David Carson's personal story of his initiation into the mysterious healing rites of the Choctaw with medicine woman Mary Gardener. Through her teachings and his own mind-bending experiences, he gives us a glimpse into an alternate reality.

Product Details

ISBN-13: 9781628723694
Publisher: Arcade
Publication date: 10/21/2011
Sold by: SIMON & SCHUSTER
Format: eBook
Pages: 336
File size: 643 KB

About the Author

David Carson was raised in Oklahoma Indian country and lived on Crow, Sioux, and Cheyenne reservations in Montana and Manitoba. A novelist and coauthor of "Medicine Cards: The Discovery of Power Through the Ways of Animals," he has lectured and given animal consultations and medicine card readings to thousands of people worldwide and worked with shamans from Siberia to Hawaii. He lives with his wife and twin daughters in Santa Fe, New Mexico.
 

Read an Excerpt

Crossing into Medicine Country

A Journey in Native American Healing


By David Carson

Skyhorse Publishing

Copyright © 2011 David Carson
All rights reserved.
ISBN: 978-1-62872-369-4



CHAPTER 1

I FIRST HEARD ABOUT MARY GARDENER in Tony's, an after-hours club on the east side of Oklahoma City. The place was owned by two brothers, Jack and Leaford Potts. Both had graduated from Tuskegee. Leaford had been highly decorated for bravery in Korea and was one of the first black officers to lead white troops in combat in that far-off land. Jack, the more gregarious of the two, would greet new arrivals at the club and always managed some clever exchange with them. I had become good friends with both.

No one needs to be reminded that Oklahoma was Little Dixie and had been since the aftermath of the Civil War. I won't forget so soon. One Indian name for the state was Land of Sleeping Giants with Nightmares, which made a lot of sense to me. Those were days of segregation. When Leaford came home from the military, he was a captain and had a chest full of medals, including a Purple Heart. Yet the only place we were able to celebrate in mixed-race company was at the bus station. We had a little dinner party at the cafeteria there, Jack, Leaford, three women, and myself. True, I felt somewhat disconcerted when we had to use different restrooms. But I had seen many No Indians Allowed signs posted in various parts of the state. I would go into those places now and again and have a beer, though I often wondered how they would treat me if the management got wind of my Indian ancestry.

Chet Baker, the famous jazz trumpet player, came into Tony's one night. He had several 45s out. He was probably visiting his parents over in Choctaw. He had picked up a horn when he was a kid and now was making jazz history. I wondered if he was part Indian: he looked it.

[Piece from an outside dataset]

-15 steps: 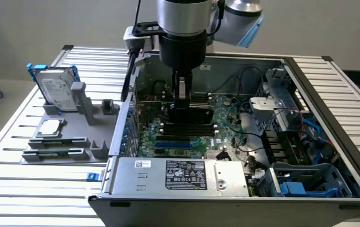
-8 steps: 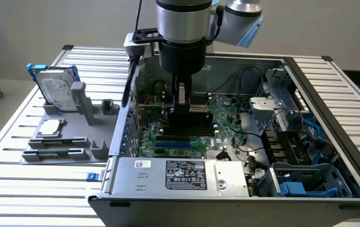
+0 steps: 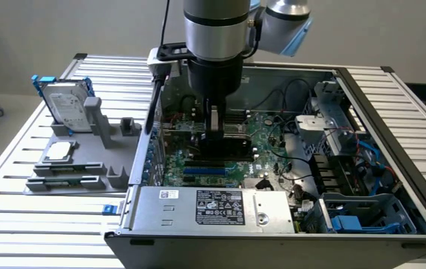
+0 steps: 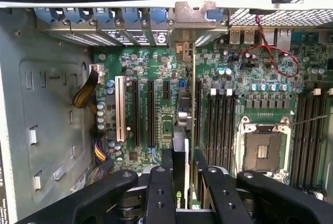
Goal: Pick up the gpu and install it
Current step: 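Insert the gpu into the slot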
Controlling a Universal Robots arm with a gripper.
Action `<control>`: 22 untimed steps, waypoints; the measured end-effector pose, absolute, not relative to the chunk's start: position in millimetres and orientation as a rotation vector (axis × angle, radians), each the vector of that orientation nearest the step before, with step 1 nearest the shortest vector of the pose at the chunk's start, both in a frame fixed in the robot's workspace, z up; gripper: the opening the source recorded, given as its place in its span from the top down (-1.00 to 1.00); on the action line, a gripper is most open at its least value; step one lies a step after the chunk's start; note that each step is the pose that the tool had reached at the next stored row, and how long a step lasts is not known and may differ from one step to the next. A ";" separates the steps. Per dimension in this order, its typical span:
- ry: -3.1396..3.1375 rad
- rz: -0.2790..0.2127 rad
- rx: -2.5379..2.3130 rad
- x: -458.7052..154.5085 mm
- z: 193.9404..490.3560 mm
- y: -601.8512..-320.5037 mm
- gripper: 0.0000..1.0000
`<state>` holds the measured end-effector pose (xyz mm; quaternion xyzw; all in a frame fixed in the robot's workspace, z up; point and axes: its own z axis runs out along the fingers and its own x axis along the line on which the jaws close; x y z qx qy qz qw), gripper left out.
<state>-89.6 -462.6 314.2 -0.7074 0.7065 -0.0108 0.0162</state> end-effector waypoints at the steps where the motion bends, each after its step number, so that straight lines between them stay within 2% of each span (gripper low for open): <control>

Jack asked him to leave and he did — no questions, just turn around and get back through the door. Later, I asked Jack why.

"I don't have anything against him," he said. "He's a great musician. I have his records on the box. But he'll bring the heat if he hangs out here. He uses a lot of drugs — it's obvious. The police will close us down. The man is looking for any excuse. They don't like integrated clubs. I just don't want to make it easy for them, that's all."

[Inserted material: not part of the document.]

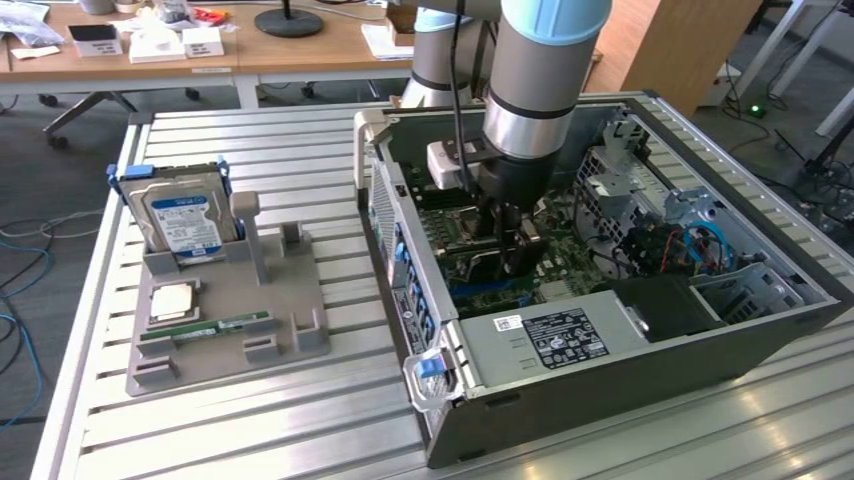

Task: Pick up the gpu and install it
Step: 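Insert the gpu into the slot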

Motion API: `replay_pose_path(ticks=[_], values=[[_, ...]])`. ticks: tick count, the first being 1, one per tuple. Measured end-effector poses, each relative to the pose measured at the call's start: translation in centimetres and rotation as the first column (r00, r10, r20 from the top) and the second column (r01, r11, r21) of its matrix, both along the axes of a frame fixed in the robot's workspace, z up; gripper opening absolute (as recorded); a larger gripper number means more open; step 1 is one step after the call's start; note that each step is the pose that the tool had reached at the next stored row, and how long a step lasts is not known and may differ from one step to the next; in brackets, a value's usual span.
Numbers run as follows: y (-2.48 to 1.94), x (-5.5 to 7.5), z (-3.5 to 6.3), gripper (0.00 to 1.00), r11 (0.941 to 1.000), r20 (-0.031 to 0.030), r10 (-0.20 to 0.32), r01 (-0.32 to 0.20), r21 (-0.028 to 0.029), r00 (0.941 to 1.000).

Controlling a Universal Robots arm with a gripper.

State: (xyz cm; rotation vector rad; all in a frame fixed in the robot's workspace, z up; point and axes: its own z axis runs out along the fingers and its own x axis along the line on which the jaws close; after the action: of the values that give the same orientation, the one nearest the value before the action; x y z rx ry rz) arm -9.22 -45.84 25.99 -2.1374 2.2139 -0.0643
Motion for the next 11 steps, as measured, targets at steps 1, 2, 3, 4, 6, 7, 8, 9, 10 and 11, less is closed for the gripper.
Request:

Tony's had unquestionably the best jukebox in Oklahoma, with tunes ranging from King Pleasure to Phineus Newborn Jr. Small and intimate, the joint was usually hopping. It had a uniquely soulful atmosphere enhanced by fantail goldfish swimming around in a large plastic bubble installed in the ceiling. The tank was made from a surplus jet airplane canopy. In the mellow light, the goldfish cast soft shadows as they slowly transited the bowl. Below them, there was a horseshoe bar along with several booths. Customers were characters, both black and white. The place served a mean coffee and good barbecue sandwiches and ribs.

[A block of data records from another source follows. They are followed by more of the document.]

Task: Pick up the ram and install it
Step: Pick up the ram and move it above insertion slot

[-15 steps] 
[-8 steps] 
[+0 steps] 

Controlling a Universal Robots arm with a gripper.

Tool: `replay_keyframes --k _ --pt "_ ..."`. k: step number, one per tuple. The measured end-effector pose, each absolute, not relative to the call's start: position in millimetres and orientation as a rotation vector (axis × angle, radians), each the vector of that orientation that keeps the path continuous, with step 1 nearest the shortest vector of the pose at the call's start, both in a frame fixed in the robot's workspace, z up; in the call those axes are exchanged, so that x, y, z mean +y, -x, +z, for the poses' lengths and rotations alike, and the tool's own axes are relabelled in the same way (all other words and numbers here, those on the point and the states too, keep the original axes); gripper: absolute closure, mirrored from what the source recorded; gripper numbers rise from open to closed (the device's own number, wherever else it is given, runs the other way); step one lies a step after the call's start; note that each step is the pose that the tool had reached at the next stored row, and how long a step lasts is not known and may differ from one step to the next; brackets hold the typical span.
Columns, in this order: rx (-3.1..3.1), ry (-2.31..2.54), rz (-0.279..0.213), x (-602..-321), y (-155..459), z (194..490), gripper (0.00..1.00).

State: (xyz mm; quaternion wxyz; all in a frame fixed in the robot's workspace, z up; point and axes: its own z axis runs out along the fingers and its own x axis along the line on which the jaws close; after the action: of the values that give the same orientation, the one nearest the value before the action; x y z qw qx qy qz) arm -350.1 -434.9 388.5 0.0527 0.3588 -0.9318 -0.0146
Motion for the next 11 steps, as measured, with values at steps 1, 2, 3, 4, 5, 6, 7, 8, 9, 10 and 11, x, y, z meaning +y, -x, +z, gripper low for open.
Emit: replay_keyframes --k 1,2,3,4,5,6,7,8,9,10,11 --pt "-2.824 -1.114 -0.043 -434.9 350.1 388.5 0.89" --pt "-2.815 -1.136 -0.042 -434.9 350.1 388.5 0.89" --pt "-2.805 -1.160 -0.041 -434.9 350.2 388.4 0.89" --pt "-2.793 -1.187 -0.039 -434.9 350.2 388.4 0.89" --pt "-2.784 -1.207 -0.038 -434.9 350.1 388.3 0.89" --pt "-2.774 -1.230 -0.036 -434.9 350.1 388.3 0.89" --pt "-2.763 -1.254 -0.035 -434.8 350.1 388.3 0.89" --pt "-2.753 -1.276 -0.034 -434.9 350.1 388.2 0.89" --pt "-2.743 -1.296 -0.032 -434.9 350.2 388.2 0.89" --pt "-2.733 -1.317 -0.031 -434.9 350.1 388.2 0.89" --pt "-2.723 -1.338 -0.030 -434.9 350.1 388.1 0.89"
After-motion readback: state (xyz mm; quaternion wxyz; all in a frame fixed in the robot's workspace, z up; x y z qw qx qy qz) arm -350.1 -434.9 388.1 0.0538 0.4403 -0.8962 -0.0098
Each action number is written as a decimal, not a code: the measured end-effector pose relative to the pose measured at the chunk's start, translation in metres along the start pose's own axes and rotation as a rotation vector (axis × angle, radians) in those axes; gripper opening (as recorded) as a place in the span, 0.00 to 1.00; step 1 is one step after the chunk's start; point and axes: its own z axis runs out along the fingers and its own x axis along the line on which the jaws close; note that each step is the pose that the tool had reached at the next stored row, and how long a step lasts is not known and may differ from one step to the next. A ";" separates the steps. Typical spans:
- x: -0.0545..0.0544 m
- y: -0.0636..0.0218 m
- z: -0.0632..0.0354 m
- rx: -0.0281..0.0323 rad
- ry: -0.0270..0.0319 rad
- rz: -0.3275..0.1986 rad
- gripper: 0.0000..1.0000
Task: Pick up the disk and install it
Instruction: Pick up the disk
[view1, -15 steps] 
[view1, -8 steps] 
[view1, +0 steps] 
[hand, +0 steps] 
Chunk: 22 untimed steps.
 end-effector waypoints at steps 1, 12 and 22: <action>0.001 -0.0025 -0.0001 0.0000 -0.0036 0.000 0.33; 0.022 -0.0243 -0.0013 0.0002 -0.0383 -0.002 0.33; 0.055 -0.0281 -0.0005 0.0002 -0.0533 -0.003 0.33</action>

Late one night, I was having a cup of laced coffee with Chuck Collins, whom I had met a few days before. We were sitting in an out-of-the-way corner booth. Chuck was a beatnik poet complete with a Vandyke beard. He had done a stint in Hollywood and had lived in New York and read his poetry at the Five Spot on the same bill with Thelonious Monk. For me, this was like an astronaut who had gone to Mars and returned to Oklahoma to tell us earthlings about the scene up there. To put it mildly, I was highly impressed. All in all, Chuck had bombed out, but that didn't matter to me. No doubt, he had returned to Oklahoma looking for a handout, but he was older and experienced, and I was interested in both poetry and prose, his chosen fields. When he'd suggested I read various books on writing, I did, but I couldn't understand their rarefied principles. They were gobbledygook as far as I was concerned, so I asked him to explain.

The most important thing a novice writer like me could learn, Chuck said, was to put a sense of space in a story. "Without spatial proportion, you're dead. If you really want to be a writer, study color, visual proportion, mathematics, and geometry. Those are your keys. Study the Greeks."

"Hey, don't you be talking about that Pluto and Aristotle. You make it sound like you have to be Albert Einstein just to turn a phrase. Writing can't be that complicated."

"Well, it is, believe you me. More than you'll ever know. Just look at me. I landed right back here in Oklahoma, where I started. You go places, but that's the kind of thing that can happen to you if you're a writer." He blinked tiredly, gazing upward at the goldfish. He sighed and then looked me squarely in the face. "Listen, there are cryptic levels to writing most people never catch — and to write you have to both catch and throw. Not only that, but you are in competition with newspapers and movies. The market for literature is going to dry up." He stated this with a voice full of emotion.

"I think I'm in the old Pentecostal writing school," I said.

"Oh? And what's that?"

"You just rare back and let 'er rip. Roll on the floor, speak in tongues, whatever."

"Spoken like a true Okie. That just shows how pedestrian you really are."

"Where'd you grow up?" I asked, trying to shift the conversation in another direction. I could see he was getting annoyed with me. I was being too flippant. Writing was obviously Chuck's passion, but his intensity made me anxious. I thought he might be a bit of an oddball, prone to violence or at least violent outbursts. I was probably projecting my own persona, but I didn't like to see it in others.

"I was raised over in McAlester," he said. "You know that town?"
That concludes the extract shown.